Le premier est la conception particulière que nous nous faisons du pouvoir, une conception transmise au gouvernement par des organisations politiques notamment.
Un chef de parti ne change finalement chez nous que par la grâce de la mort ou d'une éviction. Cette approche du pouvoir assure longévité et règne sans partage du chef, faisant fi des aspirations de tous ceux qui l'entourent, dussent-ils être, comme c'est souvent le cas, plus méritants ou mieux aptes. Il est clair que cela a, entre autres conséquences, le mécontentement des collaborateurs et parfois même de certains militants de la base qui ne sont pas dupes.

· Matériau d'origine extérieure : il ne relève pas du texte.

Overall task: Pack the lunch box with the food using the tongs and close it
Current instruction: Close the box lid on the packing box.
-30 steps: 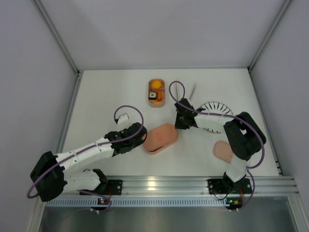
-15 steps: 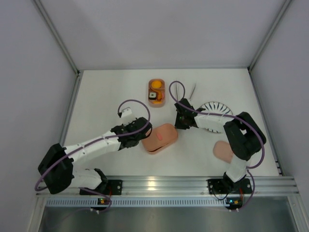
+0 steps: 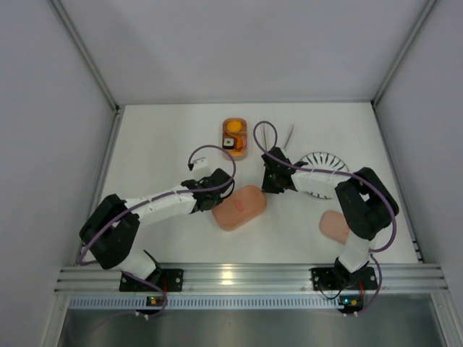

Avec le temps, le mécontentement devient caractéristique puis débouche sur la critique puis le rejet de la gouvernance en place, et bien entendu du chef. Il faut avouer toutefois que ce n'est pas souvent que cela se passe ainsi chez nous... Le second élément à l'origine du «redressement», c'est la mauvaise conception du militantisme chez beaucoup de ces redresseurs pour lesquels, il faut le dire, tout se calcule en temps et en intérêts personnels. Ces gens-là ne tiennent à «améliorer» et à «sauver» leur parti qu'à des dates précises, particulièrement la veille d'élections... présidentielles!
A croire que, pour certains, la volonté de redressement des partis n'est mue que par le désir d'aider ceux qu'ils supportent ou croient supporter à un moment donné et, pour d'autres, le branle-bas de combat qu'ils engagent n'a d'autre objectif que de dégommer le responsable qu'ils n'aiment pas ou qu'ils ne veulent pas voir arriver à la candidature à la présidence. Drôles de temps que ceux que nous vivons et où l'on veut changer de chef de parti à chaque élection présidentielle comme on change de décor à chaque Aïd.
Le troisième élément à considérer est l'aspect multi-usage des groupes qui se disent «redresseurs».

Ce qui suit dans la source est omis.